The annual cost to our economy is estimated to be around $27 billion.

The Government does not believe these figures are acceptable.

We don’t believe any death on the roads is acceptable.

Just last week, my Parliamentary Secretary, Catherine King, released a strategy to address this national problem over the next decade.

It has been developed by all states and territories and puts forwards a range of practical and evidence-based steps that can help us create a genuinely safe system of road travel.

But governments cannot achieve this alone.

Road safety is a shared responsibility.

And I’d like to thank those of you here today who contributed to the public consultation process so far.

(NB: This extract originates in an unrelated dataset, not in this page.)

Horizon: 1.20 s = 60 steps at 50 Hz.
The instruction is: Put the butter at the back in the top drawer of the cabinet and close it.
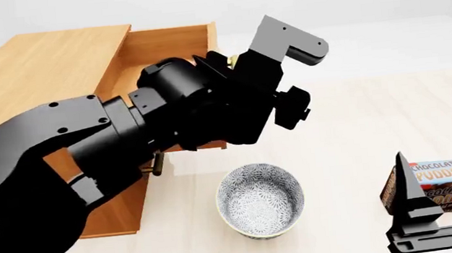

This Government will never cease in our efforts to build a stronger, fairer, more productive Australia.

And I know it’s a goal that we share with you, the transport industry.

I’ve outlined this afternoon just some of the reforms that we have underway right now.

And I hope you understand why I said at the outset that it is a great time to be the federal minister responsible for them.

Whatever area of Australia’s vital transport industry you come from, I look forward to working with you as we achieve these reforms together.

I’ll finish by saying that on the way in this afternoon, I caught a brief glimpse of some big rigs you’ve got parked out the back.

Very impressive.

Good luck with the remainder of the week’s program — including tonight’s outback party and auction.

Thanks for the opportunity to speak with you today.